#### PROVIDED DATA

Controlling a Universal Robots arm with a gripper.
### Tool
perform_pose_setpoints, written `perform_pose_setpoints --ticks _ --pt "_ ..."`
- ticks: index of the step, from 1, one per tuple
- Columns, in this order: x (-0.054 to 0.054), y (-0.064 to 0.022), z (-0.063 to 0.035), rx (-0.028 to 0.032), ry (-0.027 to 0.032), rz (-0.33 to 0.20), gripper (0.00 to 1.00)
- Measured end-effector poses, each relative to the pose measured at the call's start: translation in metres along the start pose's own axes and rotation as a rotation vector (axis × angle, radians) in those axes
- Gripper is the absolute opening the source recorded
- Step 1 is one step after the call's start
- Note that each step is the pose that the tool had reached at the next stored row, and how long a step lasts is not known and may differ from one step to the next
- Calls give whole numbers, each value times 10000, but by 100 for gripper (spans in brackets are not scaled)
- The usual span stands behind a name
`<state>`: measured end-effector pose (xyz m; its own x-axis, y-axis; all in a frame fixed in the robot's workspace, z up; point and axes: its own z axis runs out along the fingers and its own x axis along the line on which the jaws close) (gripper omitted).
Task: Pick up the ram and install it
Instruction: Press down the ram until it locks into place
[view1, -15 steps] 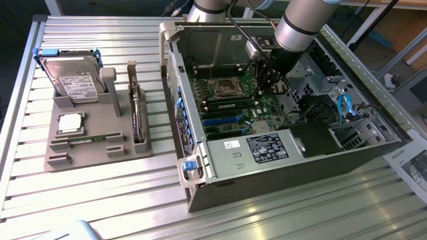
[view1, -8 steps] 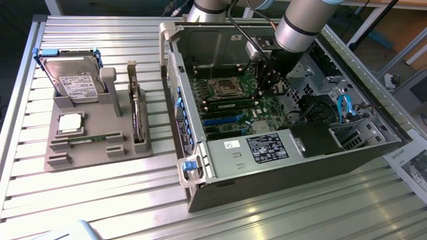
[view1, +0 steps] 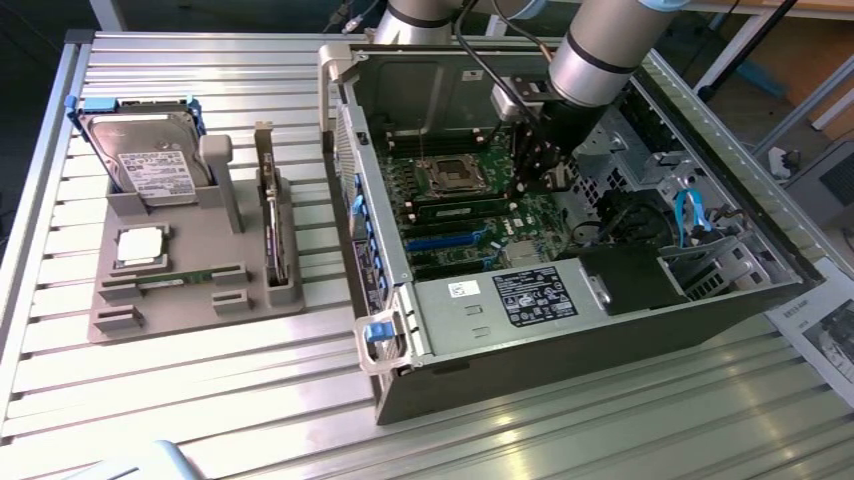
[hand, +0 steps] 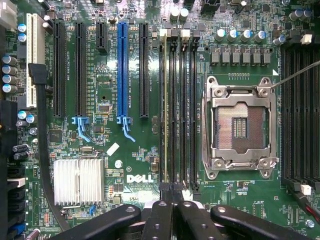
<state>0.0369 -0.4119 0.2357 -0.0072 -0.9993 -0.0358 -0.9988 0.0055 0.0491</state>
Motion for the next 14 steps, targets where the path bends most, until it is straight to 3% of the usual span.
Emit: perform_pose_setpoints --ticks 14 --pt "1 -2 36 0 -2 0 10"
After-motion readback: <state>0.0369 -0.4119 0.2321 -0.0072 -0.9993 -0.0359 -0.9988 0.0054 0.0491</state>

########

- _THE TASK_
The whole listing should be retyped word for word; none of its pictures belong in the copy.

- _WRITTEN RESPONSE_
Controlling a Universal Robots arm with a gripper.
### Tool
perform_pose_setpoints, written `perform_pose_setpoints --ticks _ --pt "_ ..."`
- ticks: index of the step, from 1, one per tuple
- Columns, in this order: x (-0.054 to 0.054), y (-0.064 to 0.022), z (-0.063 to 0.035), rx (-0.028 to 0.032), ry (-0.027 to 0.032), rz (-0.33 to 0.20), gripper (0.00 to 1.00)
- Measured end-effector poses, each relative to the pose measured at the call's start: translation in metres along the start pose's own axes and rotation as a rotation vector (axis × angle, radians) in those axes
- Gripper is the absolute opening the source recorded
- Step 1 is one step after the call's start
- Note that each step is the pose that the tool had reached at the next stored row, and how long a step lasts is not known and may differ from one step to the next
- Calls give whole numbers, each value times 10000, but by 100 for gripper (spans in brackets are not scaled)
- The usual span stands behind a name
`<state>`: measured end-effector pose (xyz m; its own x-axis, y-axis; all in a frame fixed in the robot's workspace, z up; point and axes: its own z axis runs out along the fingers and its own x axis along the line on which the jaws close) (gripper omitted).
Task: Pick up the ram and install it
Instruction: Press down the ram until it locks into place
[view1, -15 steps] 
[view1, -8 steps] 
[view1, +0 steps] 
[hand, +0 steps] 
<state>0.0369 -0.4119 0.2357 -0.0072 -0.9993 -0.0358 -0.9988 0.0055 0.0491</state>
Motion for the next 14 steps, targets where the path bends most, until it is straight to 3% of the usual span.
Emit: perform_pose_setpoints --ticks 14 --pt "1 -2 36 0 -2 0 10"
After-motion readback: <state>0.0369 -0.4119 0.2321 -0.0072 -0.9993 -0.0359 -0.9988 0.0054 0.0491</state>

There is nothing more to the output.